38. A computer readable storage medium storing computer readable
program code for producing an optimized window for analysis of a
speech signal, the computer readable program code comprising: data
encoding the speech signal; a computer code implementing a primary
gradient-descent based window optimization procedure in response to
an input of an initial window, wherein the primary gradient-descent
based window optimization procedure optimizes the initial widow so
as to minimize a prediction error energy by calculating a gradient
of the prediction error energy.
39. A computer readable storage medium storing computer readable
program code for producing an optimized window for analysis of a
speech signal, the computer readable program code comprising: data
encoding the speech signal; a computer code implementing a primary
gradient-descent based window optimization procedure in response to
an input of an initial window, wherein the primary gradient-descent
based window optimization procedure optimizes the initial widow so
as to maximize a segmental prediction gain by calculating a
gradient of a segmental prediction gain.
40. A computer readable storage medium storing computer readable
program code for producing an optimized window for analysis of a
speech signal, the computer readable program code comprising: data
encoding the speech signal; a computer code implementing an
alternate gradient-descent based window optimization procedure in
response to an input of an initial window, wherein the alternate
gradient-descent based window optimization procedure optimizes the
initial widow so as to minimize a prediction error energy by
estimating a gradient of the prediction error energy.
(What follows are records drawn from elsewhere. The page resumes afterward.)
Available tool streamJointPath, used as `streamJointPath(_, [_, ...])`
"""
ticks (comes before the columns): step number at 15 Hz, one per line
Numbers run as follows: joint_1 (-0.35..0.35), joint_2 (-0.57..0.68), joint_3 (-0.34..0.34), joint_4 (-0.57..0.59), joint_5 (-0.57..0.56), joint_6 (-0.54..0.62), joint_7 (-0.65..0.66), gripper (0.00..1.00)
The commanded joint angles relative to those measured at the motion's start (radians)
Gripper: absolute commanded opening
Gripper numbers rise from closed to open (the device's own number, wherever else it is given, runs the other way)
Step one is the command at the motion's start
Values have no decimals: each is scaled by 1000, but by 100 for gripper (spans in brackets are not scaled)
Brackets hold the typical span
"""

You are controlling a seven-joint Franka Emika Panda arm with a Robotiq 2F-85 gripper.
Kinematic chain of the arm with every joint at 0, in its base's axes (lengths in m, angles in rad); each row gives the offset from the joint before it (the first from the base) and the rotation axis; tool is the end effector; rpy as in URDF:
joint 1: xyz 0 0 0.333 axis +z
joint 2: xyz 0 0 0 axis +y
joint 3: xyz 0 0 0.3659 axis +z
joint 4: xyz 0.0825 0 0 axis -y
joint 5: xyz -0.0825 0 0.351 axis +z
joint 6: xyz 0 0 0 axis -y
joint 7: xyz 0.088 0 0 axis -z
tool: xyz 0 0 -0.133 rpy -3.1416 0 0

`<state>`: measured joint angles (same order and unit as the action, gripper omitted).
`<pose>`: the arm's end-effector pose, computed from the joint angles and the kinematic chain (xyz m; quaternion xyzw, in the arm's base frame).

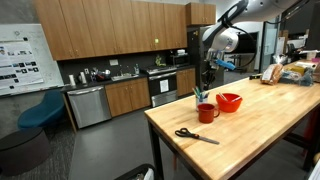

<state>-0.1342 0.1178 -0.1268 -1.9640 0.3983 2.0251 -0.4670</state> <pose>0.5446 -0.1106 0.4548 -0.9854 -0.0099 -0.0348 0.1665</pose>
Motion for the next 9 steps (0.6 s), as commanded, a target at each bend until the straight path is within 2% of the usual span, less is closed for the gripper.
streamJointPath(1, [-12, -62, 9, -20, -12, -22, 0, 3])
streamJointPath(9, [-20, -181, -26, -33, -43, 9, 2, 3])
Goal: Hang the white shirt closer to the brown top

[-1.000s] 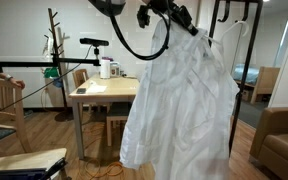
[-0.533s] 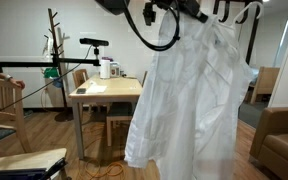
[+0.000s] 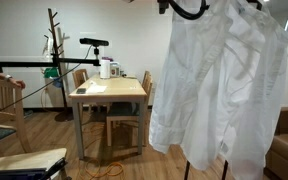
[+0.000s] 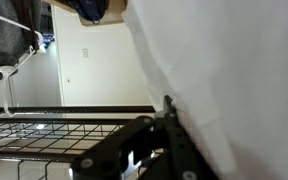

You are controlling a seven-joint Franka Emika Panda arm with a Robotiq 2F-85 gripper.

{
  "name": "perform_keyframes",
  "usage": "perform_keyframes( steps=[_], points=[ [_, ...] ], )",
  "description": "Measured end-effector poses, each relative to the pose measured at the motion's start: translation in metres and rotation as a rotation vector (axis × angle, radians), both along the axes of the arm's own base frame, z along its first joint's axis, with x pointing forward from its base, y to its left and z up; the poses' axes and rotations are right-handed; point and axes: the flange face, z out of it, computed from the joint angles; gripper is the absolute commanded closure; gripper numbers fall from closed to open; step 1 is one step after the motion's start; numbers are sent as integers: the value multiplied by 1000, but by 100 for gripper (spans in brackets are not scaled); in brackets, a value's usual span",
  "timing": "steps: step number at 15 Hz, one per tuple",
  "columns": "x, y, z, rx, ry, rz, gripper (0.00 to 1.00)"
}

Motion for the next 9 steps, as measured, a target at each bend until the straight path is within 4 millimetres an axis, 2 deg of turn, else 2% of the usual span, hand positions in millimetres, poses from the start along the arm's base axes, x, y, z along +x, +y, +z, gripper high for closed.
perform_keyframes(
  steps=[9],
  points=[
    [1, 1, -1, -26, -39, -41, 91]
  ],
)
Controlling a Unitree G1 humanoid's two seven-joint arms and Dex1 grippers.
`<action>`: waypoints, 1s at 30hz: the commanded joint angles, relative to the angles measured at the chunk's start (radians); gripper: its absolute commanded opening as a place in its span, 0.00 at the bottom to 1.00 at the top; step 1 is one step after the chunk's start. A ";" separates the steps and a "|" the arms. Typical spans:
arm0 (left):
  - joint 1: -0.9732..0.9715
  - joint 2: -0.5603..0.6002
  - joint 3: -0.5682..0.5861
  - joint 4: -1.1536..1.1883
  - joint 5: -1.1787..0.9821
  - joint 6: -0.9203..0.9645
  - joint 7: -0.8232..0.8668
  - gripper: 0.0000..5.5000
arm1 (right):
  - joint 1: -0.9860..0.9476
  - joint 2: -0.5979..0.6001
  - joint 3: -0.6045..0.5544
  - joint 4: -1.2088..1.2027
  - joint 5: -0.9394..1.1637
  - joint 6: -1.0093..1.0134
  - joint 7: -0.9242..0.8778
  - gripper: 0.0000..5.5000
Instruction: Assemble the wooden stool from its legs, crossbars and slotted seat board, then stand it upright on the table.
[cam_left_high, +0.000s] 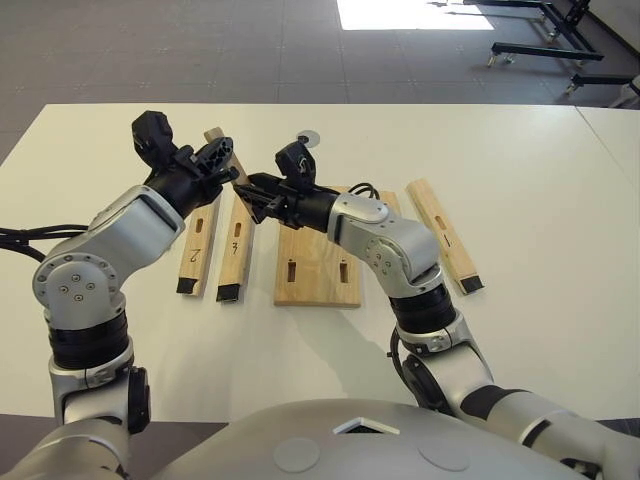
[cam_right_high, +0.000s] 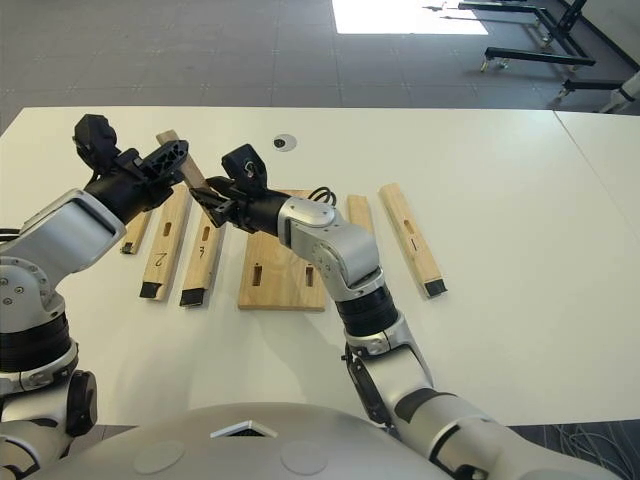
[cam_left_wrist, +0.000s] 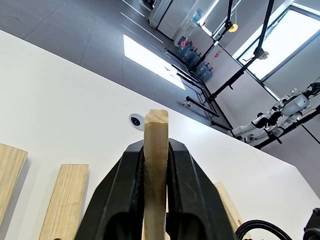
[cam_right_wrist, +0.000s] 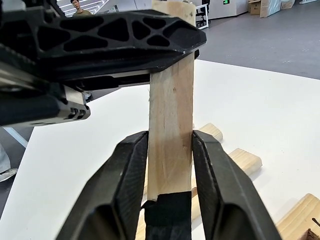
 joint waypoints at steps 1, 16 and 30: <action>0.008 0.010 -0.004 0.009 0.007 -0.001 -0.006 0.07 | -0.030 0.014 -0.006 0.005 0.003 0.003 -0.010 0.40; 0.008 0.204 0.174 0.067 0.215 -0.029 -0.198 0.07 | 0.011 -0.115 -0.072 0.042 0.015 -0.004 0.072 0.87; 0.318 0.032 0.041 -0.138 0.816 -0.379 -0.437 0.07 | 0.099 -0.162 -0.084 0.068 -0.073 -0.138 0.003 0.98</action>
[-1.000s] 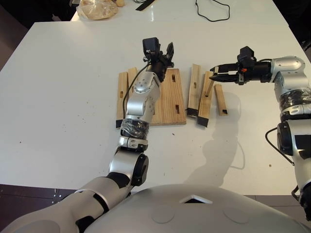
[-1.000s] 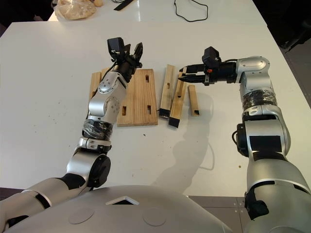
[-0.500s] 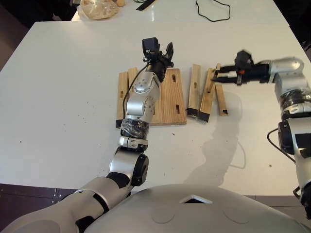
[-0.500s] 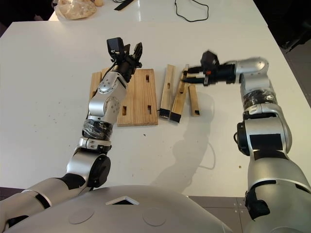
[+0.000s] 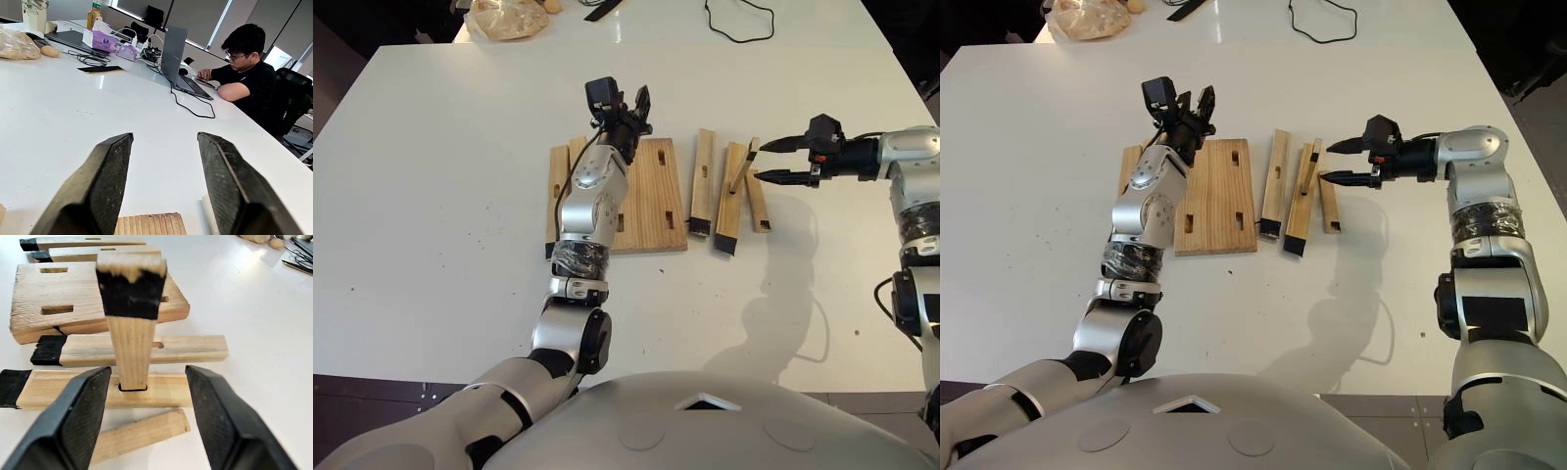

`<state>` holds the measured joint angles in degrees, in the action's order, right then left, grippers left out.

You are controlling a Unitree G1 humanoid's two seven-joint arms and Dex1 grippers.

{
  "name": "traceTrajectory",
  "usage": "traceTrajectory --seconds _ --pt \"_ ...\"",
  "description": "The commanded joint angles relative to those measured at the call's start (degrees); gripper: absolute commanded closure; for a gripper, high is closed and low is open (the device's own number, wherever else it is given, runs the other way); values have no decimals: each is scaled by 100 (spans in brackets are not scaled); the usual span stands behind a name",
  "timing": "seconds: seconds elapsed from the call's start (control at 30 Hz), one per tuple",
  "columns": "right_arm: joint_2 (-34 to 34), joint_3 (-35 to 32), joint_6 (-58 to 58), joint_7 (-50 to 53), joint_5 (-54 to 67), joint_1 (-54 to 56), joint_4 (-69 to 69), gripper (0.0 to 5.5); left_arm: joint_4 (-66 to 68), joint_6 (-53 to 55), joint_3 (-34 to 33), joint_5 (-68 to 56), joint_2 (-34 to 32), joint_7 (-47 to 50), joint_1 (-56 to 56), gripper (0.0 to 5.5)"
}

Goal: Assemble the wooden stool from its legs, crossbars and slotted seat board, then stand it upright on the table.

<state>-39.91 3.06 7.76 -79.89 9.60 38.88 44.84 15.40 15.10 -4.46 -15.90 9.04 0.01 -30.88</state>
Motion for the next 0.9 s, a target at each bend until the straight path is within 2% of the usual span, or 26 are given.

41. A computer readable storage medium storing computer readable
program code for producing an optimized window for analysis of a
speech signal, the computer readable program code comprising: data
encoding the speech signal; a computer code implementing an
alternate gradient-descent based window optimization procedure in
response to an input of an initial window, wherein the alternate
gradient-descent based window optimization procedure optimizes the
initial widow so as to maximize a segmental prediction gain by
estimating a gradient of a segmental prediction gain.
42. A window optimization device, comprising: a memory device,
wherein the memory device stores a speech signal, at least one
gradient-descent based window optimization procedure and know
derivatives of autocorrelation values; a processor coupled to the
memory device, wherein the processor optimizes a window for linear
predictive analysis of the speech signal using the speech signal,
the at least one window optimization procedure and the known
derivatives of the autocorrelation values communicated by the
memory device.
43. A window optimization device, as claimed in claim 42, wherein
the at least one window gradient-descent based optimization
procedure comprises a primary optimization procedure.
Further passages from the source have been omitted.